FRANCFORT: Préoccupée par la dynamique de l'inflation plus que par la croissance, la Banque centrale européenne devrait préparer jeudi la sortie de sa politique controversée de taux négatifs, en commençant par remballer son dernier outil de rachat de dettes.
La réunion du Conseil des gouverneurs, délocalisée à Amsterdam, doit marquer un tournant historique après des années de politique d'argent pas cher et abondant.
Depuis décembre, la BCE a été surprise par la dynamique de l'inflation, qui a encore accéléré avec la guerre en Ukraine.
La hausse des prix a atteint 8,1% sur un an en mai, avec quatorze pays sur dix-neuf de la zone euro se situant au-dessus de cette moyenne.
Du jamais vu depuis l'instauration de la monnaie unique et un niveau quatre fois supérieur à l'objectif de la BCE fixé à 2%.
Alors que le pouvoir d'achat est rogné par la flambée des prix et que l'activité ralentit, les "faucons" de la BCE ont eu raison des "colombes" plus prudentes: ne pas agir sur les taux risquait d'alimenter un peu plus les tendances inflationnistes, via les revalorisations salariales.
Aussi, "la seule question vraiment intéressante est de savoir pourquoi (la BCE) ne commence pas à augmenter les taux immédiatement", note Carsten Brzeski, économiste chez ING.
Séquence huilée
D'autres banques centrales confrontées à une forte inflation, la Fed américaine et la Banque d'Angleterre, ont déjà engagé un cycle de hausse des taux.
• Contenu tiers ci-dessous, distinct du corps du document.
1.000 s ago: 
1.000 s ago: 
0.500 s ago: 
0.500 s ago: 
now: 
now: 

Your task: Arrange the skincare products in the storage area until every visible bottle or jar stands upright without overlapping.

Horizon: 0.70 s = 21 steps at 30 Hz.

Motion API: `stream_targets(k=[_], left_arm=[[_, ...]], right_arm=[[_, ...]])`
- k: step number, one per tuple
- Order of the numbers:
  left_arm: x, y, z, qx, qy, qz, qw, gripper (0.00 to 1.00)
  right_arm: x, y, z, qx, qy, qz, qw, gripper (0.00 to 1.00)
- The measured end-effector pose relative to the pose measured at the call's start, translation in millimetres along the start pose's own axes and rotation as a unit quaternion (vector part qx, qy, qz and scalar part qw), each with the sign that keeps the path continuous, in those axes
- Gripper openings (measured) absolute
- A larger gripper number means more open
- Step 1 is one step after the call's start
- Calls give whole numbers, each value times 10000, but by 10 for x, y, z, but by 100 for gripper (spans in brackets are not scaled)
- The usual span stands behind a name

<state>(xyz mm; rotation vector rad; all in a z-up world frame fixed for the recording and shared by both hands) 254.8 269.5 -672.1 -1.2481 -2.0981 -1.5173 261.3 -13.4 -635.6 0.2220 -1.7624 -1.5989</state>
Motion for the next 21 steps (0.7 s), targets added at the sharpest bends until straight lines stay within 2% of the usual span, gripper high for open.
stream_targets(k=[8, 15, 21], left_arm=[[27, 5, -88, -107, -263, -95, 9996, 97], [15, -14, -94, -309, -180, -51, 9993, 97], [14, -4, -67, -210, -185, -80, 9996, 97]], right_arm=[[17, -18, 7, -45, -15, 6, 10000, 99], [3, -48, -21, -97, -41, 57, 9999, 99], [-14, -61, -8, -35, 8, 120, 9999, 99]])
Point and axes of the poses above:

La BCE s'est enfermée dans un calendrier de resserrement monétaire très progressif et y déroger maintenant mettrait à mal sa crédibilité.
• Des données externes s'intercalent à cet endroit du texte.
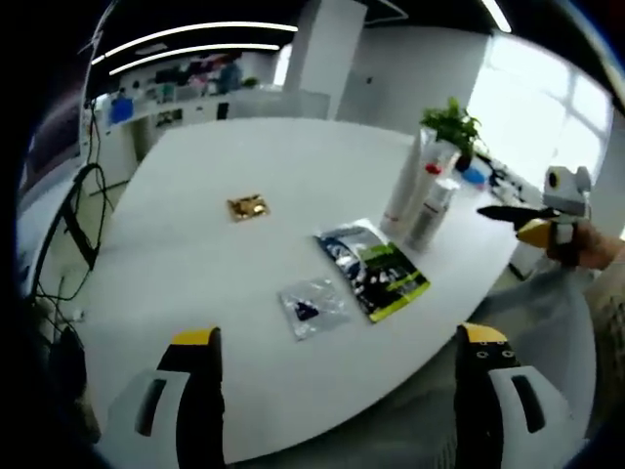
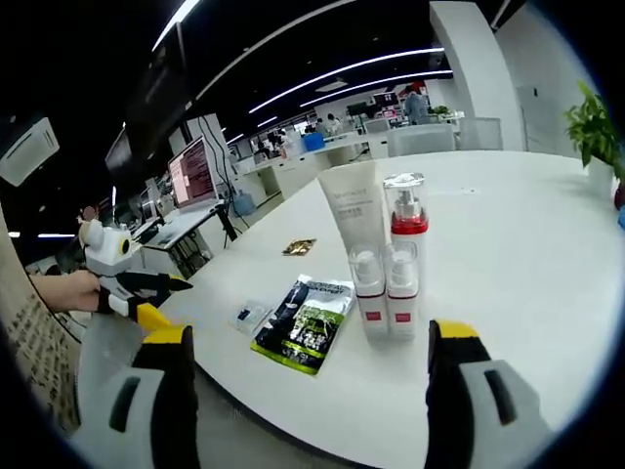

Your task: Arrange the skincare products in the storage area until every visible bottle or jar stands upright without overlapping.

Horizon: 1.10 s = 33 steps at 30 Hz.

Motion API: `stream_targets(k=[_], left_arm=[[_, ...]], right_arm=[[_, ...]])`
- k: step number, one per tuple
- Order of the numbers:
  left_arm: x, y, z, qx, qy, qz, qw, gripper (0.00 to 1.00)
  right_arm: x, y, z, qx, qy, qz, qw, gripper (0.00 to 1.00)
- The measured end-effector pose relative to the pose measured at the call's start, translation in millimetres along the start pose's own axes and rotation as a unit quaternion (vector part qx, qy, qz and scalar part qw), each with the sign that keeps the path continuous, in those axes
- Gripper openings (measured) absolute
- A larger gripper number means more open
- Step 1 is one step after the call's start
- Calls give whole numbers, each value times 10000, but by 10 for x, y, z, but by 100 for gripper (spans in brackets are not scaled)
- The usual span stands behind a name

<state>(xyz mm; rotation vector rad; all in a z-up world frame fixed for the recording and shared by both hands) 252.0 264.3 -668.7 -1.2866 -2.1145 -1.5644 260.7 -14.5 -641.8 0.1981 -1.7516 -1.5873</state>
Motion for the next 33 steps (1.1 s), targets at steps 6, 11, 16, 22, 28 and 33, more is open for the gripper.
stream_targets(k=[6, 11, 16, 22, 28, 33], left_arm=[[-22, -1, 15, 66, -34, 14, 10000, 97], [-50, 15, 64, 278, -42, -44, 9996, 97], [-68, 14, 65, 267, -41, -19, 9996, 97], [-106, 23, 90, 310, 43, 13, 9995, 96], [-141, 48, 114, 325, 84, 50, 9994, 96], [-200, 82, 153, 290, 109, 131, 9994, 95]], right_arm=[[-4, -9, -5, -15, -4, 23, 10000, 99], [-6, -16, -5, 7, 5, 45, 10000, 99], [-3, -20, -16, -28, -22, 34, 10000, 99], [-6, -22, -28, -54, -51, 26, 10000, 99], [-3, -25, -46, -93, -89, 14, 9999, 98], [1, -37, -72, -147, -139, 20, 9998, 98]])
Point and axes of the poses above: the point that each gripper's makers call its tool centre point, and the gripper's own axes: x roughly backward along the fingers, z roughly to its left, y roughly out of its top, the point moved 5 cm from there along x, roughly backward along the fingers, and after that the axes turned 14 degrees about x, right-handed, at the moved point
Ainsi, l'institution devrait d'abord confirmer jeudi l'arrêt des rachats nets de dette sur le marché à partir de début juillet.
Par ce biais, environ 5 000 milliards d'euros d'obligations ont été rachetées par la BCE depuis 2015 permettant de maintenir des taux d'emprunt favorables pour ménages, entreprises et Etats, dans un contexte d'inflation atone.
Ces rachats devraient encore s'élever à 20 milliards d'euros en juin avant de s'arrêter le mois suivant.
Dans la foulée, il s'agira de sortir de la politique des taux négatifs entamée en 2014 et qui a suscité des flots de critiques, en Allemagne surtout. Elle fait que les banques sont taxées --de -0,5% à ce jour-- sur leurs dépôts confiés aux banques centrales faute de les distribuer via des crédits.
La présidente de la BCE Christine Lagarde devrait annoncer jeudi le calendrier des hausses, un premier relèvement étant attendu pour la réunion du 21 juillet.
Une hausse de 0,25% en juillet, suivie d'une autre de 0,25% en septembre, remettrait le taux de dépôt à zéro, prévoit Philip Lane, chef économiste de la BCE.
Mais pour faire face à l'inflation qui gronde, des "faucons" plaident pour qu'un saut de 50 points de base soit décidé dès juillet, un scénario que les marchés ont commencé à intégrer.
Prévisions économiques
"En laissant ouverte la porte à des hausses de taux plus importantes", Mme Lagarde "devrait donner des gages à la ligne dure au sein du Conseil et contenir les anticipations d'inflation", explique Franck Dixmier, responsable de la gestion des taux à AllianzGI.
La BCE se décidera jeudi sur la base de nouvelles prévisions économiques, les nuages s'accumulant sur les perspectives de croissance.
Pour l'inflation, le ralentissement des prix espéré pour 2023 pourrait être retardé, ce qui "offrirait des arguments non seulement pour normaliser la politique monétaire, mais aussi pour aller bien au-delà", selon Carsten Brzeski.
Le risque est de voir en chemin les pays les plus endettés souffrir de la remontée de leurs coûts d'emprunt. Face à cela, "nous pouvons concevoir et déployer si nécessaire de nouveaux instruments", a assuré récemment Mme Lagarde.
Les économistes doutent cependant qu'un accord soit trouvé dès jeudi au Conseil sur les modalités d'un tel programme de soutien.